Governments around the world are increasingly leading the scale up of economic inclusion interventions. Government-led programs featured in the SEI report cover 95 percent of beneficiaries. As these programs evolve, they tend to build on large-scale anti-poverty programs, often already focused on safety nets, livelihood and jobs, and financial inclusion efforts. Common interventions include a combination of cash or in-kind transfers, skills training or coaching, access to finance, and linkages to market support.
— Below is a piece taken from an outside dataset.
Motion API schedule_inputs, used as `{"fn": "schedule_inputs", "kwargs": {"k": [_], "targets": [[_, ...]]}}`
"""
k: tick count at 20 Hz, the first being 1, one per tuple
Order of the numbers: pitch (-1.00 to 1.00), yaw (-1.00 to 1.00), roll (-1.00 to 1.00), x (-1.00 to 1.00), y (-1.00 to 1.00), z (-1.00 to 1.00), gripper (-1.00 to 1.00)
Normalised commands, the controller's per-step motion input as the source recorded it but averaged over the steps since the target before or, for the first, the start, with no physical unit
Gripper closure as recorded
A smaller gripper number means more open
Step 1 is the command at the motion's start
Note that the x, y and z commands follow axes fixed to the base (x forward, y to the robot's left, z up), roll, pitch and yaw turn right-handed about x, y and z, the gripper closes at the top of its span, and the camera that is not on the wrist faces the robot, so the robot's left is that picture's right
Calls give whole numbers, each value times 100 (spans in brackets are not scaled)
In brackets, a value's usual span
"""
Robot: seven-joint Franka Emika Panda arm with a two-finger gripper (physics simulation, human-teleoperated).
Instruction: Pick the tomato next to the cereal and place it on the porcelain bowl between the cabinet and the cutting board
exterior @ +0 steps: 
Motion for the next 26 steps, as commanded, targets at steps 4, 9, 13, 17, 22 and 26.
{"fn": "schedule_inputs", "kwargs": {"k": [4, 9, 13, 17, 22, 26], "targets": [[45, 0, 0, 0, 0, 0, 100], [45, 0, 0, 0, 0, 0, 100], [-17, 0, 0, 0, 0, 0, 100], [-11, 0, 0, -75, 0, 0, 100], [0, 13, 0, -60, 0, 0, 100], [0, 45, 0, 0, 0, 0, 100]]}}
Leveraging existing systems to scale up program delivery: Recent years have seen a strong increase in financing and coverage of social protection programs across the world. As countries expand the coverage and financing of this form of social protection, the approach of safety nets–plus and cash-plus are gaining prominence, the “plus” indicating the potential to complement cash with additional inputs such as coaching, training and access to financial services, as well as innovations to link to other sectors, such as agriculture. Economic inclusion is a key driver of the social safety nets–plus agenda, demonstrating promise to strengthen program impacts and cost effectiveness by leveraging existing systems, social registries and digital delivery platforms.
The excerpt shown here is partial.